• _Work required_: Look through the data and write out every line with the word "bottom" in it.

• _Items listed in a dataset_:
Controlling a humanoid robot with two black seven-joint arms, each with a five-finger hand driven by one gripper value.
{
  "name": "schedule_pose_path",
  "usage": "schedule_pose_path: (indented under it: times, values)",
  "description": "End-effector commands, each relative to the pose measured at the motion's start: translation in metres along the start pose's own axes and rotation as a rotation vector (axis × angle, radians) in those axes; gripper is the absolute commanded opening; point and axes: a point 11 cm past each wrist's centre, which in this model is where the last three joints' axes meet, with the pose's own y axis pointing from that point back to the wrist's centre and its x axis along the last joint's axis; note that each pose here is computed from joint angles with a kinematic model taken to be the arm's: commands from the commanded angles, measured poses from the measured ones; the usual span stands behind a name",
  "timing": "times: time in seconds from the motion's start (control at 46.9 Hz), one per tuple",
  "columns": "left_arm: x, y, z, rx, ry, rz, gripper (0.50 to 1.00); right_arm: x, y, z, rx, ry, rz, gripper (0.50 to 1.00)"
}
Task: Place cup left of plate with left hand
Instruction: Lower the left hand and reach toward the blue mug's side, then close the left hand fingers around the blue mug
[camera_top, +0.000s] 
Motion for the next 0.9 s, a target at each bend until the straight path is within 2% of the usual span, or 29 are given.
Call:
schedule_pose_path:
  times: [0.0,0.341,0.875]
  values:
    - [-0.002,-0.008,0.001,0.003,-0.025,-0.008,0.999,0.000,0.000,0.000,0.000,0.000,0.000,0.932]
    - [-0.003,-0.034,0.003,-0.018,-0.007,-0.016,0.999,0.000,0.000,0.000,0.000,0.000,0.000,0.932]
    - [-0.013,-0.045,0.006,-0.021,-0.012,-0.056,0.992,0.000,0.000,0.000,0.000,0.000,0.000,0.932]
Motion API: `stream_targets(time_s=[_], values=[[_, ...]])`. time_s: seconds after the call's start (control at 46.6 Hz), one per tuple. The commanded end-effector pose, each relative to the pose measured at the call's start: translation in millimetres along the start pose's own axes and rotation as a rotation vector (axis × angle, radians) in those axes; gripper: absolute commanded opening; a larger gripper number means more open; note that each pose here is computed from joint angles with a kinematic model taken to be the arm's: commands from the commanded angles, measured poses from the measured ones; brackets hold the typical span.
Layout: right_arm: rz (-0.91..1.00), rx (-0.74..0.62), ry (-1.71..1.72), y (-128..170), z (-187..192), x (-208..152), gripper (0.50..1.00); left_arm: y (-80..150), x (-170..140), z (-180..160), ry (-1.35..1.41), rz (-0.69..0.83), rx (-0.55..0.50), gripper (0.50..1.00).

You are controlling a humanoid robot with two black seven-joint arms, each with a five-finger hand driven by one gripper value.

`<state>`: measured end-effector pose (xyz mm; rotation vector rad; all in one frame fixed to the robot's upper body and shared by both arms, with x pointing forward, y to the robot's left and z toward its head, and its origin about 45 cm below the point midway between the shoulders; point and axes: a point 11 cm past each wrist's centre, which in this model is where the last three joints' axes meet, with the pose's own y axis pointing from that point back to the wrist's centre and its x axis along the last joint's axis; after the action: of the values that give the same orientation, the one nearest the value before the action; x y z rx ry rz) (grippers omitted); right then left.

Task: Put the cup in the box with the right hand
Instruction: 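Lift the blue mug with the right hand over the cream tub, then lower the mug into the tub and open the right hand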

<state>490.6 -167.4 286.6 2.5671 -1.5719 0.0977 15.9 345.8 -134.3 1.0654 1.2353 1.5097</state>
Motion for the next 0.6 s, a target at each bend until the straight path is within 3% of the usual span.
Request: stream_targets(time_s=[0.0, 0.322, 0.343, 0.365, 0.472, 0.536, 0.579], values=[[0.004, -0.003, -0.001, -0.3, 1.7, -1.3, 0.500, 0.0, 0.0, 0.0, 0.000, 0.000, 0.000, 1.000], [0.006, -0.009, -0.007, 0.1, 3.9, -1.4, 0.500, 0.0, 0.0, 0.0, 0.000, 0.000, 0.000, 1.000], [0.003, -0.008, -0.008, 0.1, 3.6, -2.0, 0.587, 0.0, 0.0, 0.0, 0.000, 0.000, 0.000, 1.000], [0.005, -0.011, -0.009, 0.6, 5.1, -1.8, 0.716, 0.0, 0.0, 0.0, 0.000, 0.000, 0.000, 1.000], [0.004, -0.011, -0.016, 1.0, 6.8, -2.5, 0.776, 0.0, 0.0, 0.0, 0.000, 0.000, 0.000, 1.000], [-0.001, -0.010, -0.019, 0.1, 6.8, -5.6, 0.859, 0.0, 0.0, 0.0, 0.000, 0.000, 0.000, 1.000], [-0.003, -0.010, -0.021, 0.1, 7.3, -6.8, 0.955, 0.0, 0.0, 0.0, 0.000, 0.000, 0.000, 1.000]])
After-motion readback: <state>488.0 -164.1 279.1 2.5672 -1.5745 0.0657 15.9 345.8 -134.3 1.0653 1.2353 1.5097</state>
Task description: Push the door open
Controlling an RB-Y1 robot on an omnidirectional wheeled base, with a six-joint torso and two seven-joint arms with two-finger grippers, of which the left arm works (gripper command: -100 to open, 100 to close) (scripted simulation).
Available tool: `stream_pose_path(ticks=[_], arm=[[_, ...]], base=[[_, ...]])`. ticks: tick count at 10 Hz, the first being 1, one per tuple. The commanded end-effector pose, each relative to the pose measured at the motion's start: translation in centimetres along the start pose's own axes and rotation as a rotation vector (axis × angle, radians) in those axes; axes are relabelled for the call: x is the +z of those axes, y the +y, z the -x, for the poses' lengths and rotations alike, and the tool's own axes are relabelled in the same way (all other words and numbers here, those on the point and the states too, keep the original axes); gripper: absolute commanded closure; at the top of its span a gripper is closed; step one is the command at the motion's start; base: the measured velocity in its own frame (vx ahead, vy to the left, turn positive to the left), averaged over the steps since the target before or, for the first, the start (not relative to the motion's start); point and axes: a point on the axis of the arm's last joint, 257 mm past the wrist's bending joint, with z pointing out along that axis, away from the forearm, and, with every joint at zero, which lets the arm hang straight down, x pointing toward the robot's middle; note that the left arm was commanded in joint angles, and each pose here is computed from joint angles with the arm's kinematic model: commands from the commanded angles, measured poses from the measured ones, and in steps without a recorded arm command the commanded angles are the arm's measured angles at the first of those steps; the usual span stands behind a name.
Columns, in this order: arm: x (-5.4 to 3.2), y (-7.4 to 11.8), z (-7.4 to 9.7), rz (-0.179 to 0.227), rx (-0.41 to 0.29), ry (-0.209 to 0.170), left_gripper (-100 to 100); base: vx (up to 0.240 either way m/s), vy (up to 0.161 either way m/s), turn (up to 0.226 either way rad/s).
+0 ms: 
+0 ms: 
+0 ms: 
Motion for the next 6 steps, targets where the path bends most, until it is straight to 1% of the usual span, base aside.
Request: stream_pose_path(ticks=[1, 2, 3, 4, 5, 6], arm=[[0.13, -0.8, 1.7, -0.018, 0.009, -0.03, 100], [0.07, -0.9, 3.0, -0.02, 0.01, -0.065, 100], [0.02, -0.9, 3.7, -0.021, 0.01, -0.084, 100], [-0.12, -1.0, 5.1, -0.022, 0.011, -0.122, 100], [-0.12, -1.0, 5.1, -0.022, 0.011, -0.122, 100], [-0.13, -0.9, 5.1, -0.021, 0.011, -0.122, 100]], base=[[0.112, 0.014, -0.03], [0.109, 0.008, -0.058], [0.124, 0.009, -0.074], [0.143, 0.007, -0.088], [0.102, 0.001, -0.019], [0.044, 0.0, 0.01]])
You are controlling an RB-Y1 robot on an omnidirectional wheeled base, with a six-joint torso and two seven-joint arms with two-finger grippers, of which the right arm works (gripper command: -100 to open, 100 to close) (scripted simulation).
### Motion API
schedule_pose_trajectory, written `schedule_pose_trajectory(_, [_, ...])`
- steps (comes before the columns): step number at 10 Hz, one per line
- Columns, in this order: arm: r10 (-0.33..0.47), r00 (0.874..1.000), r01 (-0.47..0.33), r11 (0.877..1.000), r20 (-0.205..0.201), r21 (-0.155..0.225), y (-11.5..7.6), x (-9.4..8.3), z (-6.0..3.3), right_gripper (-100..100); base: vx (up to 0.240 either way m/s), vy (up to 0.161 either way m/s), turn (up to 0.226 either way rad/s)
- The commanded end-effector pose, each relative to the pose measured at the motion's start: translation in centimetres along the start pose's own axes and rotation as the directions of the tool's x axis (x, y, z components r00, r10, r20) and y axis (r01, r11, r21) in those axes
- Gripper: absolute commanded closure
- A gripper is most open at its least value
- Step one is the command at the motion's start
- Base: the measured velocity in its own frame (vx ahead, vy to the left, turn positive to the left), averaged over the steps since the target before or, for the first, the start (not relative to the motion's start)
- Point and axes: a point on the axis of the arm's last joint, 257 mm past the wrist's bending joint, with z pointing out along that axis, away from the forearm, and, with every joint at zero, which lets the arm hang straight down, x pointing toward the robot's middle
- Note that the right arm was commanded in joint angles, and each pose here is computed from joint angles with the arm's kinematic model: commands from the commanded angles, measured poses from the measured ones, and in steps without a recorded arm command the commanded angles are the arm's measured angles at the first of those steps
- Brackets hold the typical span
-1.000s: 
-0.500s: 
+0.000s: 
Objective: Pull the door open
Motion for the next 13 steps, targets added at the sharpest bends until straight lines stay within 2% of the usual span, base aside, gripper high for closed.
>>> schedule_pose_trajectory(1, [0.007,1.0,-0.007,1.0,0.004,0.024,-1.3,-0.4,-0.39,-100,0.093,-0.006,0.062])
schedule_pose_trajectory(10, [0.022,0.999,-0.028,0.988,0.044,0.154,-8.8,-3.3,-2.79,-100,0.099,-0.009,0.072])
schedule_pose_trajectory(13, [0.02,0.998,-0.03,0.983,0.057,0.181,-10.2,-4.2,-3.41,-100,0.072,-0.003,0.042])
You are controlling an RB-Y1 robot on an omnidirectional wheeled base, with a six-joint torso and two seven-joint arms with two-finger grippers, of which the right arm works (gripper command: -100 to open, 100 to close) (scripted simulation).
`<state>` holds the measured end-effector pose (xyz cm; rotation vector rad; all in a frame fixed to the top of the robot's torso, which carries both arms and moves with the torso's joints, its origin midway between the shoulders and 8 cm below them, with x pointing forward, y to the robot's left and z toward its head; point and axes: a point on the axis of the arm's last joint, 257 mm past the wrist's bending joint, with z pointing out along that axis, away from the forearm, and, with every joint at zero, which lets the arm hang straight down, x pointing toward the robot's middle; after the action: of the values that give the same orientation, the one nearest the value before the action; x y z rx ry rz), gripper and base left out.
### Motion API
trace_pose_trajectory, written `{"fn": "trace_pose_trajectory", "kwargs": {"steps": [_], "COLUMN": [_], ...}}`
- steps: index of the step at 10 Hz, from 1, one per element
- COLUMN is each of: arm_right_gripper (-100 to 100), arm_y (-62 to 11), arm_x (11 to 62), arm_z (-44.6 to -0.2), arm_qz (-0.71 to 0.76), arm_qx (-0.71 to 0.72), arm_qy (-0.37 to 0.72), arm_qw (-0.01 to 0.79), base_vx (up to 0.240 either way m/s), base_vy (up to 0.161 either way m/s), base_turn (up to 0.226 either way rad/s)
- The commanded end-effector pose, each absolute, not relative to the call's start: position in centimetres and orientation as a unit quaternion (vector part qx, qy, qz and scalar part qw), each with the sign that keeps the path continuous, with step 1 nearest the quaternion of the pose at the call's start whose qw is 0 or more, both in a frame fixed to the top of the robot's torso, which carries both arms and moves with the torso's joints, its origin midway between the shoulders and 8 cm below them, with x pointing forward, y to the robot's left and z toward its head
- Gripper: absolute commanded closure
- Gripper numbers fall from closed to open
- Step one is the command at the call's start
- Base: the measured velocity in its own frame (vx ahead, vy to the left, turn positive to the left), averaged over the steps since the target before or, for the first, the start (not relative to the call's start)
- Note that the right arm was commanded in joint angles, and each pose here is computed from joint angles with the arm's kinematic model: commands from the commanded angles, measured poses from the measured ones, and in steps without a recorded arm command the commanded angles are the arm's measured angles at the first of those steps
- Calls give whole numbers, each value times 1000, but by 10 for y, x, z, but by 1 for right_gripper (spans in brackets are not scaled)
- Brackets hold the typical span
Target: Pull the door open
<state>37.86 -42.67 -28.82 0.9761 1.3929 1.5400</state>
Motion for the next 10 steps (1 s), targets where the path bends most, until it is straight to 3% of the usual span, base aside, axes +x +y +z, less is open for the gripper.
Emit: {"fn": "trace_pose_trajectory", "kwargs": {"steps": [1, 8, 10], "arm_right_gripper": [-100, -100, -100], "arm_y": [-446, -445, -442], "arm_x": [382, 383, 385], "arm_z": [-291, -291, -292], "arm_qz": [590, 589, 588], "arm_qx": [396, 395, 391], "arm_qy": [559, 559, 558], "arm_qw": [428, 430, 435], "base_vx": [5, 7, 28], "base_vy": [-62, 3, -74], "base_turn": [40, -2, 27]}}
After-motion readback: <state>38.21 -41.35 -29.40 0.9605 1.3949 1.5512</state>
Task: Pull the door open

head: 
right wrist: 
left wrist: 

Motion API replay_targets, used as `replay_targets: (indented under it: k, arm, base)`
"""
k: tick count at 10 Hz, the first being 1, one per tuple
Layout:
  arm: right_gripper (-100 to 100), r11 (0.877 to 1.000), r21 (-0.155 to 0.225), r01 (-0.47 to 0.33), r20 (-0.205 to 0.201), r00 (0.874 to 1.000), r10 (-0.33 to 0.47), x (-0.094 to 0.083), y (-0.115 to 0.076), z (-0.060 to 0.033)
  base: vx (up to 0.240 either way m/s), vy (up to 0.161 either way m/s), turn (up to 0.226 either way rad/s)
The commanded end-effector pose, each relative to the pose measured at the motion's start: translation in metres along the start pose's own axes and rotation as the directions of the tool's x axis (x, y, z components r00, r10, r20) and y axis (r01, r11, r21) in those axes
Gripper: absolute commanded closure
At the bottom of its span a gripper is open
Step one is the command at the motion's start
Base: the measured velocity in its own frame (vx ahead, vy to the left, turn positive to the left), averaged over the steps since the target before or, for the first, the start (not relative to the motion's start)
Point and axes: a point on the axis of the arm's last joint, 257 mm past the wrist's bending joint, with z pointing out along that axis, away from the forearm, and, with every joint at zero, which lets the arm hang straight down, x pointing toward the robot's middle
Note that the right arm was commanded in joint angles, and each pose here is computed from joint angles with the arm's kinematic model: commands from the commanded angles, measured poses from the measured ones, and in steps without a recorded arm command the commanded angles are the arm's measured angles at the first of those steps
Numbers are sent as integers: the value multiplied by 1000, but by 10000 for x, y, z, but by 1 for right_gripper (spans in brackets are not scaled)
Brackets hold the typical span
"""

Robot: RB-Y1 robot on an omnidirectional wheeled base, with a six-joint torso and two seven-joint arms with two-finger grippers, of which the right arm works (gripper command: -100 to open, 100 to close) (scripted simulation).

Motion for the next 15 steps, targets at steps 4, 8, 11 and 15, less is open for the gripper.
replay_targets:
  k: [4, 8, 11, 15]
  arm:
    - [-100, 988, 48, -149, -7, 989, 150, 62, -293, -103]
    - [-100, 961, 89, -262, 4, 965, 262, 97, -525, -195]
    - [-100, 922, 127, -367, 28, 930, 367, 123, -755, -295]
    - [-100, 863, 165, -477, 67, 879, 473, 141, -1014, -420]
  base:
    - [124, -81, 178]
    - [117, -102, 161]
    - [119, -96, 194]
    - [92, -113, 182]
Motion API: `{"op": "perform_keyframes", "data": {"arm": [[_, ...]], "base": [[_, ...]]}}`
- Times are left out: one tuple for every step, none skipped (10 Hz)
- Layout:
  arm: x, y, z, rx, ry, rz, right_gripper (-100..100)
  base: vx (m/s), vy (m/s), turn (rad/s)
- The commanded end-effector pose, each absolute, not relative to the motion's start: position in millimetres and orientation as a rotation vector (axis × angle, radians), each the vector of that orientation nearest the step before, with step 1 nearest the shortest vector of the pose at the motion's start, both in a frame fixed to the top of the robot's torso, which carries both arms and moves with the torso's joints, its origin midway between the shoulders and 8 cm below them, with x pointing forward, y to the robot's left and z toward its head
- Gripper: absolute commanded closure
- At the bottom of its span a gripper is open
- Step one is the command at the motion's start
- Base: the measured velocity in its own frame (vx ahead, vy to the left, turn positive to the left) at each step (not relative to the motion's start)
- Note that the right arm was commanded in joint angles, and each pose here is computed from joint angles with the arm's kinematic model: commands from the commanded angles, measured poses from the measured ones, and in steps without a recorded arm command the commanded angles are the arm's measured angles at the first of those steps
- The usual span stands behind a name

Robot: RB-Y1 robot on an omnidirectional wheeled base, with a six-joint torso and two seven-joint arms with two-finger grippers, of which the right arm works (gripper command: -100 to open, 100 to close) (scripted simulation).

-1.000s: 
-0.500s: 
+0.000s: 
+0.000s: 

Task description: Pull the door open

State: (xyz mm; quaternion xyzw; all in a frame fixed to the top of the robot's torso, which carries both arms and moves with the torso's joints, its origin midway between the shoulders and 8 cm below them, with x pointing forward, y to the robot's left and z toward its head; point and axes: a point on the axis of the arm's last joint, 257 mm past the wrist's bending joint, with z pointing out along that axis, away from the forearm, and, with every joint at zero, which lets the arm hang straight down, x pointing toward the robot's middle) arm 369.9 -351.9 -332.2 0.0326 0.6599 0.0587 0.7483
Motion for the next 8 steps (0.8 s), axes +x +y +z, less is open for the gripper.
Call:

• _Result of the exercise_:
At the bottom of its span a gripper is open
- At the bottom of its span a gripper is open

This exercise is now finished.